● Task brief: Copy the lines exactly as they appear, starting with the first line of the records and ending with the line that contains "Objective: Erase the".

● Supplied entries:
>>>>
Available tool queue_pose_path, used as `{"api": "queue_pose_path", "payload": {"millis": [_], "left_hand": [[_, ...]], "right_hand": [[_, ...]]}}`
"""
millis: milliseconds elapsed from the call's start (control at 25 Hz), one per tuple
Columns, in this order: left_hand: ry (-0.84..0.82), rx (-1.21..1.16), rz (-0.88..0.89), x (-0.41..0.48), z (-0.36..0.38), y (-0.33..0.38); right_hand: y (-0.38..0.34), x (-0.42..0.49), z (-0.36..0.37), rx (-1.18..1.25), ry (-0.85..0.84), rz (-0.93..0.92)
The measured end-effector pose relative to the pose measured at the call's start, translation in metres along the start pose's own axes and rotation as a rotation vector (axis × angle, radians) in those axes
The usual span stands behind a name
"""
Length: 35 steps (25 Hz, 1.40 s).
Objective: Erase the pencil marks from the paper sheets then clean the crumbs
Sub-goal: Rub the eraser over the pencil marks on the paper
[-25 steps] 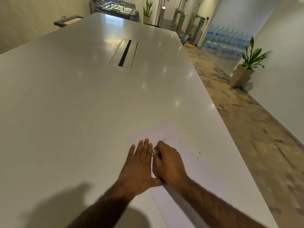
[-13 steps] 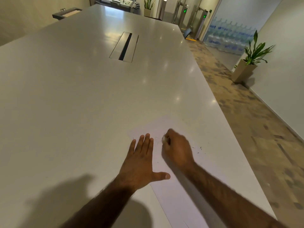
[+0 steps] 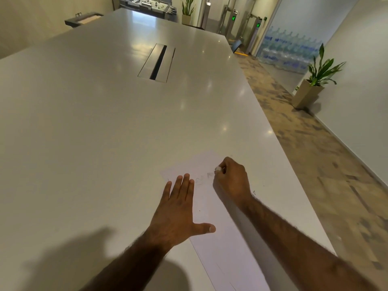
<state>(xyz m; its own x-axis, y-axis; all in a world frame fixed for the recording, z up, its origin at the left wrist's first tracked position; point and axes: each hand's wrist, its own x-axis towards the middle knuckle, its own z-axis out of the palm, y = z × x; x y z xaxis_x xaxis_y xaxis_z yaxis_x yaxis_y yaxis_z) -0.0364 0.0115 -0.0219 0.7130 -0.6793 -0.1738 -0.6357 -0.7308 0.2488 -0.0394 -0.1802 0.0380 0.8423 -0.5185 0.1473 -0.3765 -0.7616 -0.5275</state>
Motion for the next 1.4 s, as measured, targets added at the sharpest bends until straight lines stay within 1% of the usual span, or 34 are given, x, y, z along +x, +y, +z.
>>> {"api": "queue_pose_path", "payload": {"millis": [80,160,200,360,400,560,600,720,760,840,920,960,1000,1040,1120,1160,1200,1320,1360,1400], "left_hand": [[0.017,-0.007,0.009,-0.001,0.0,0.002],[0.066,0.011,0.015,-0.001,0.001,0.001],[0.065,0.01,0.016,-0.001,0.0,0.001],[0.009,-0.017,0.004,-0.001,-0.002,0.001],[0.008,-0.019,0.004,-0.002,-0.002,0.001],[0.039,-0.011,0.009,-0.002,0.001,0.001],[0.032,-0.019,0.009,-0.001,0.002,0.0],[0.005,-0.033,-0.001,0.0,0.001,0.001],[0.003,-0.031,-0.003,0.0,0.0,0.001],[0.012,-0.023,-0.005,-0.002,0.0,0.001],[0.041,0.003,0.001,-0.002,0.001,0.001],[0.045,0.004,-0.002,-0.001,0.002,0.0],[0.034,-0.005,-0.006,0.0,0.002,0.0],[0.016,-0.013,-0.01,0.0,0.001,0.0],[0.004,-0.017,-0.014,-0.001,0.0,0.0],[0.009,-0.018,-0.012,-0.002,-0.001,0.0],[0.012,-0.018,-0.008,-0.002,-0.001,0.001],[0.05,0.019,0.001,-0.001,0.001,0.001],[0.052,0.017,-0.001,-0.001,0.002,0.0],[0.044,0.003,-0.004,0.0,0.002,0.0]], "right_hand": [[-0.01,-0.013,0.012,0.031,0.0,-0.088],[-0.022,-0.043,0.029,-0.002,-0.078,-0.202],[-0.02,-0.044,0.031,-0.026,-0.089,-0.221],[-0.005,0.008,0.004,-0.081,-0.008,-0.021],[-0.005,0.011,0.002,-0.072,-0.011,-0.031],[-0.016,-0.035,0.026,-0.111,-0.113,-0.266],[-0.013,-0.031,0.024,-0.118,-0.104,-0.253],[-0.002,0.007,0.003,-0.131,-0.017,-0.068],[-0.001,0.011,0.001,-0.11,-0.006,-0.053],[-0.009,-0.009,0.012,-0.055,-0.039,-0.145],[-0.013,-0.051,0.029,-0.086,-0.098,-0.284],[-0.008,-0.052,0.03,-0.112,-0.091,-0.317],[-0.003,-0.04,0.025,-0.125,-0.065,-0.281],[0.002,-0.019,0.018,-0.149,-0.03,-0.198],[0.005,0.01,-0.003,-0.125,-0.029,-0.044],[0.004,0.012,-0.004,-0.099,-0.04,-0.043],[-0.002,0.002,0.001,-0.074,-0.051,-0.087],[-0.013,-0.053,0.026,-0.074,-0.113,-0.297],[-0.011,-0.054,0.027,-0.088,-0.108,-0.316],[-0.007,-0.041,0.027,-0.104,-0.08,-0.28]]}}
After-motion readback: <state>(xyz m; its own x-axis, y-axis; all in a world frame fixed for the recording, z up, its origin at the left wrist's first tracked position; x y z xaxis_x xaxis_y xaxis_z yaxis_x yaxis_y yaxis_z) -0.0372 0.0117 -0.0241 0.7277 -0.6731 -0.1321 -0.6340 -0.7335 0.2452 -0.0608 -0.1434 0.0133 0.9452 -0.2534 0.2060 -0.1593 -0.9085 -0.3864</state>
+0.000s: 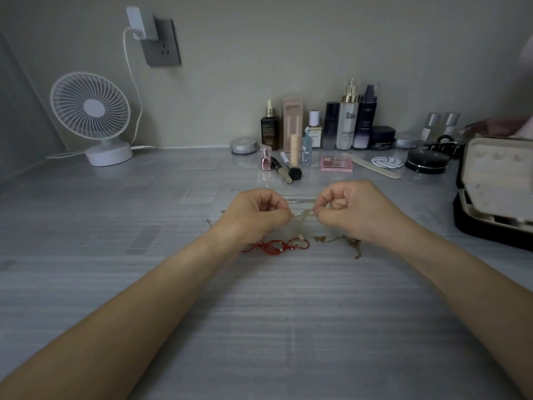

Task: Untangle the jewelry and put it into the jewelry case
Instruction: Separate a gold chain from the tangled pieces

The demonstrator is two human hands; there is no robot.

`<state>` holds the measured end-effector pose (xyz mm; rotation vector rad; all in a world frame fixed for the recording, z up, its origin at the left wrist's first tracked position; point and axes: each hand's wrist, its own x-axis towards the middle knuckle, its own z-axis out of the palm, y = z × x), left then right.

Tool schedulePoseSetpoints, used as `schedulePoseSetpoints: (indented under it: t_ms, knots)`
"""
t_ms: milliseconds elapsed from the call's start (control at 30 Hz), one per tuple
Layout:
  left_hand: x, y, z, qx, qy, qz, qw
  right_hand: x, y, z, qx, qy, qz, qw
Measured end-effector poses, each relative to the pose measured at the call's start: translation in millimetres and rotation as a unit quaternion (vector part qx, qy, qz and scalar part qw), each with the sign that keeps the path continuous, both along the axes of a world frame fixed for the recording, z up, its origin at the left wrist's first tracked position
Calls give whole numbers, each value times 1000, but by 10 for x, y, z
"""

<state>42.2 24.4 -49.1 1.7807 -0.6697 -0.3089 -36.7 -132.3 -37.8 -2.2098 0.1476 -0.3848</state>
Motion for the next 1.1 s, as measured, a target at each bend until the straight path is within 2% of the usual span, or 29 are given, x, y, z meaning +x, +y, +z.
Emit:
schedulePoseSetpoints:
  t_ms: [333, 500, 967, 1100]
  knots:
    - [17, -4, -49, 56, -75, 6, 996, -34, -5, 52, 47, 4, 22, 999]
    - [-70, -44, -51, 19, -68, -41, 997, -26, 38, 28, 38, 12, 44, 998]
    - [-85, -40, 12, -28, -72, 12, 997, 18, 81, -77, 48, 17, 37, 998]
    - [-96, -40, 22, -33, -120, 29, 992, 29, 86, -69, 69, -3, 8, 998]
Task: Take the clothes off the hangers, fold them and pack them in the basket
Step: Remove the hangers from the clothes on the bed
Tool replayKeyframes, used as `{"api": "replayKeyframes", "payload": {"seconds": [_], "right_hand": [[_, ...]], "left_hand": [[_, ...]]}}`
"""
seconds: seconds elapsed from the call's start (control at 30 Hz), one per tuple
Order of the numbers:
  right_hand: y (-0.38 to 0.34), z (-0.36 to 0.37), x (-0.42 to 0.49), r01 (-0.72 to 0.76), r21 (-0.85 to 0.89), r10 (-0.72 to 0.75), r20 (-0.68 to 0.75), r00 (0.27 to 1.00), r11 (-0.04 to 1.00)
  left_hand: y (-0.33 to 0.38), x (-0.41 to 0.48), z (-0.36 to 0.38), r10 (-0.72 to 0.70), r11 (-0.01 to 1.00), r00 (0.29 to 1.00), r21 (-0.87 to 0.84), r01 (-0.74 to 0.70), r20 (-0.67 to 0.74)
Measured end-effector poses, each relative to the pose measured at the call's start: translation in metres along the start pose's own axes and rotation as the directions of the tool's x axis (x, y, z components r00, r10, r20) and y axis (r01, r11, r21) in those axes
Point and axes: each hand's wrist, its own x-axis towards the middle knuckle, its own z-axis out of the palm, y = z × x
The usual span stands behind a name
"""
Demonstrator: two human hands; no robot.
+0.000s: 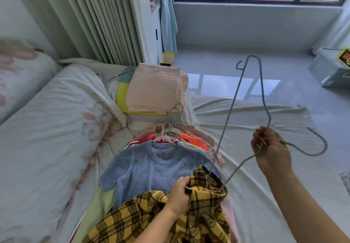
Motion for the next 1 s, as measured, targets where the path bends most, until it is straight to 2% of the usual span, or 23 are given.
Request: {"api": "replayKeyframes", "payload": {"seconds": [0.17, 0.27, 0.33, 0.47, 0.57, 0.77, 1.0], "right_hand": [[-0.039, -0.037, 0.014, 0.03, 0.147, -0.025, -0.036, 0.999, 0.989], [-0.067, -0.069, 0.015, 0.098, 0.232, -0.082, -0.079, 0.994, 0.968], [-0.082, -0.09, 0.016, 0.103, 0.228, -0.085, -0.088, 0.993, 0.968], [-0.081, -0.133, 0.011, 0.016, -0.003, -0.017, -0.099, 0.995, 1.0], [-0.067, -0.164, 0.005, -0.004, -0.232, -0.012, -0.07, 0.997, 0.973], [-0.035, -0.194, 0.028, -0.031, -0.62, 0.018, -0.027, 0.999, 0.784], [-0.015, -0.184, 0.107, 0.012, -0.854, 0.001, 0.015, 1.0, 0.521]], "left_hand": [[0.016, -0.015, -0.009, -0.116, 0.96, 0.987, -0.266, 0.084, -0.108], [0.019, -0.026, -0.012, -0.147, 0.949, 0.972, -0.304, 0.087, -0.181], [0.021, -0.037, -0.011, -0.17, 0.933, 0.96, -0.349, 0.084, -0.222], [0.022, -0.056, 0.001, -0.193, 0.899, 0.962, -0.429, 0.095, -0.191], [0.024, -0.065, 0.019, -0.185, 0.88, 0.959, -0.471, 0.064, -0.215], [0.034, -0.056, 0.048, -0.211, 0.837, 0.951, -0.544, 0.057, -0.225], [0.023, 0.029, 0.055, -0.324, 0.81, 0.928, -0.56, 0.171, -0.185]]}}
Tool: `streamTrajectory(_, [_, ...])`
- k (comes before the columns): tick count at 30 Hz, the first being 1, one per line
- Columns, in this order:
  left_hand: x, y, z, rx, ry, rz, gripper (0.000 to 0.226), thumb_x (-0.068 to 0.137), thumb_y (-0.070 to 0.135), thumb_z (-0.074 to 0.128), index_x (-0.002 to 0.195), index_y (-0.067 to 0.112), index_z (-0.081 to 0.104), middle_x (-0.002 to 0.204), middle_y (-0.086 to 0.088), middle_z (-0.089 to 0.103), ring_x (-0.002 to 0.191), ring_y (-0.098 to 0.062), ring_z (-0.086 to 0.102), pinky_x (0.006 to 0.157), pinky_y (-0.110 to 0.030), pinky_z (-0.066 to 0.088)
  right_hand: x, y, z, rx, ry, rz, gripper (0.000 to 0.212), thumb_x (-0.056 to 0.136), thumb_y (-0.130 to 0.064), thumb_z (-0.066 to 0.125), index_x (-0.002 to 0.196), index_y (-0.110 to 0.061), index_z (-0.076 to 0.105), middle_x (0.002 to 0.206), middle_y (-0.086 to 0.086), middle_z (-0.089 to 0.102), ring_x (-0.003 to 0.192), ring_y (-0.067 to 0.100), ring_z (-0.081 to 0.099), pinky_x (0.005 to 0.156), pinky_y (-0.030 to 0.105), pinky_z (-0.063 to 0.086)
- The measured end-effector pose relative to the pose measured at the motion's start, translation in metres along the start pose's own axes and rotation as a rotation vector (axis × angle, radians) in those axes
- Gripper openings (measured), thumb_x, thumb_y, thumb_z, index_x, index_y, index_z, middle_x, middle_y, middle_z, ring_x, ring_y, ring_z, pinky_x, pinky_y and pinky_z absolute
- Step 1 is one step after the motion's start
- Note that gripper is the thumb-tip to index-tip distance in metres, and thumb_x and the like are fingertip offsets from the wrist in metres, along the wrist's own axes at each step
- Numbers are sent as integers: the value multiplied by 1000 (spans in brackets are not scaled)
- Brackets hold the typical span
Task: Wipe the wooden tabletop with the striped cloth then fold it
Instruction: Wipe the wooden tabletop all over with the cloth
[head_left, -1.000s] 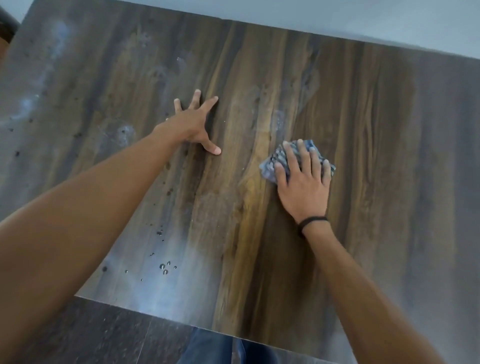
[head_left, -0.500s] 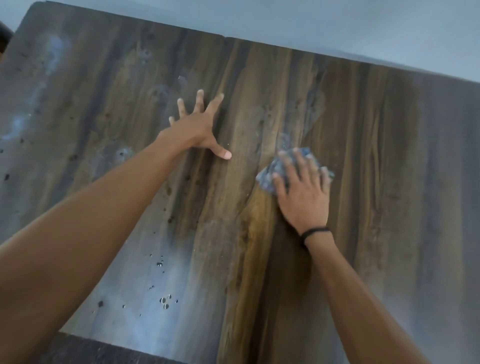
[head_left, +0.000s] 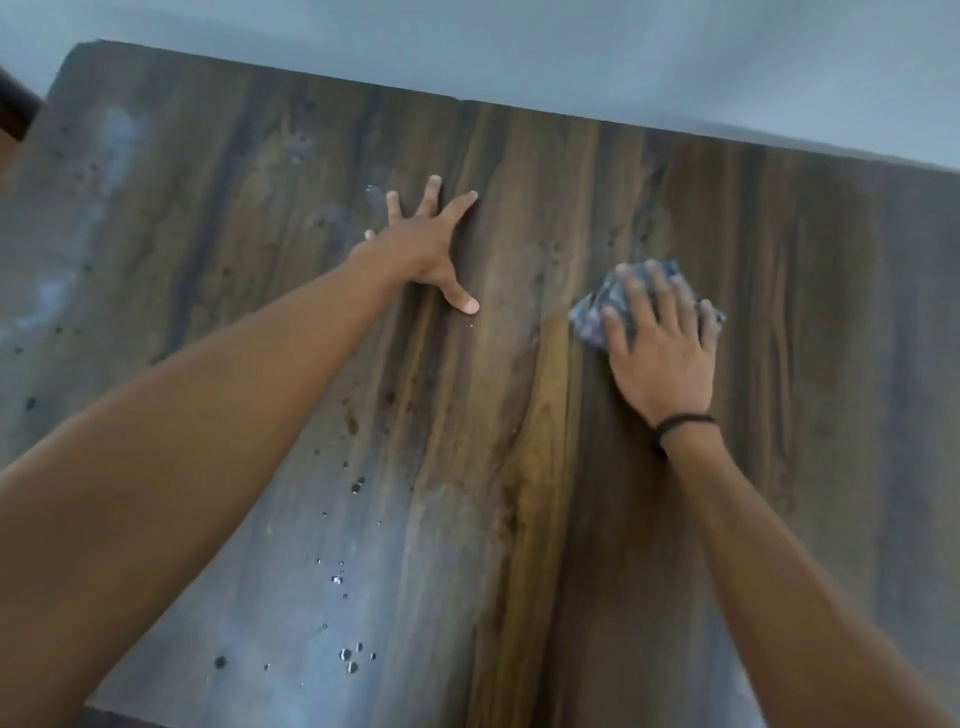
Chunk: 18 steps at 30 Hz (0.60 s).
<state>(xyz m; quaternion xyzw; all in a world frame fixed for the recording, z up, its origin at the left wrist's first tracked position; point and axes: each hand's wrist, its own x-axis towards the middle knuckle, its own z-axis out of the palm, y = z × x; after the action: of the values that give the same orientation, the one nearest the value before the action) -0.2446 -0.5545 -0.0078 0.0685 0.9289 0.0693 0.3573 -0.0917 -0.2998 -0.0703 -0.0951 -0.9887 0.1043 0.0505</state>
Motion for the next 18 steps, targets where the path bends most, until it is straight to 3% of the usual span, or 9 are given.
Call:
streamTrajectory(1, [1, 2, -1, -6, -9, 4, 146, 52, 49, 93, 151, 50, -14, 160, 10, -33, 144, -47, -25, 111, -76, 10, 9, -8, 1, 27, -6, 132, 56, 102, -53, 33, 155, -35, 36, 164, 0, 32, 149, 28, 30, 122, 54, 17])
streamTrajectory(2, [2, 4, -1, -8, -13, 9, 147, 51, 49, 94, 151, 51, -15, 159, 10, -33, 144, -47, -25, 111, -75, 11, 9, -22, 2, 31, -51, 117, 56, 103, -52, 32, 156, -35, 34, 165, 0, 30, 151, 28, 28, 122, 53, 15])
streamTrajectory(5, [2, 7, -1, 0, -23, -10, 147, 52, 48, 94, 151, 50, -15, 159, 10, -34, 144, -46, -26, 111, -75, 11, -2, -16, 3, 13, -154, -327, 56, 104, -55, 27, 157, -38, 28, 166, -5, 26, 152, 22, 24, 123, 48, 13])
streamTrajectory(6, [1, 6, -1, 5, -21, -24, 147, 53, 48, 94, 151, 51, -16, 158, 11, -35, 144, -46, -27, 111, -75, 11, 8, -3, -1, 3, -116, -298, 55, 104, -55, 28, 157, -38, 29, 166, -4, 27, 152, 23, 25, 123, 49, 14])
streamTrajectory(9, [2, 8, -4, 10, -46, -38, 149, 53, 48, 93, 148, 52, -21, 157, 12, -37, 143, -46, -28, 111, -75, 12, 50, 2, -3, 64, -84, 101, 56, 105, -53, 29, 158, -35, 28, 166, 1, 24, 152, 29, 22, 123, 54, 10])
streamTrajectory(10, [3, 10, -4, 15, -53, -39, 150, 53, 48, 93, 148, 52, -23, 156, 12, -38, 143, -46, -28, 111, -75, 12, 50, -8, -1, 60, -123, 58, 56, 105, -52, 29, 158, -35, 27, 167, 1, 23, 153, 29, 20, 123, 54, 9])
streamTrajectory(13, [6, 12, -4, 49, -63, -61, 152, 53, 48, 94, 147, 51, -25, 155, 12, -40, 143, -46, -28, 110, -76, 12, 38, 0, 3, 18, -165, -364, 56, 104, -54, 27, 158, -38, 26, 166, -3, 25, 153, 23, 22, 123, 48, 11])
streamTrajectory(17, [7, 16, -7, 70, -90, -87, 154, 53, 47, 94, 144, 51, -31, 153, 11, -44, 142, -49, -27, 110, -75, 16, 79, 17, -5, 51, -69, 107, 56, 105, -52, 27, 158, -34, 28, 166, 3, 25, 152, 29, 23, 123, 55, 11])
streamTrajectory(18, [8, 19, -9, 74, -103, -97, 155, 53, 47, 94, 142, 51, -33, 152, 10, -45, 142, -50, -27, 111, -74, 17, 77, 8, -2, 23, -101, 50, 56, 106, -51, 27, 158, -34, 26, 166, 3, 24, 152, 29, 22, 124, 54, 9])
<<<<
● Output of the exercise:
Available tool queue_pose_path, used as `{"api": "queue_pose_path", "payload": {"millis": [_], "left_hand": [[_, ...]], "right_hand": [[_, ...]]}}`
"""
millis: milliseconds elapsed from the call's start (control at 25 Hz), one per tuple
Columns, in this order: left_hand: ry (-0.84..0.82), rx (-1.21..1.16), rz (-0.88..0.89), x (-0.41..0.48), z (-0.36..0.38), y (-0.33..0.38); right_hand: y (-0.38..0.34), x (-0.42..0.49), z (-0.36..0.37), rx (-1.18..1.25), ry (-0.85..0.84), rz (-0.93..0.92)
The measured end-effector pose relative to the pose measured at the call's start, translation in metres along the start pose's own axes and rotation as a rotation vector (axis × angle, radians) in those axes
The usual span stands behind a name
"""
Length: 35 steps (25 Hz, 1.40 s).
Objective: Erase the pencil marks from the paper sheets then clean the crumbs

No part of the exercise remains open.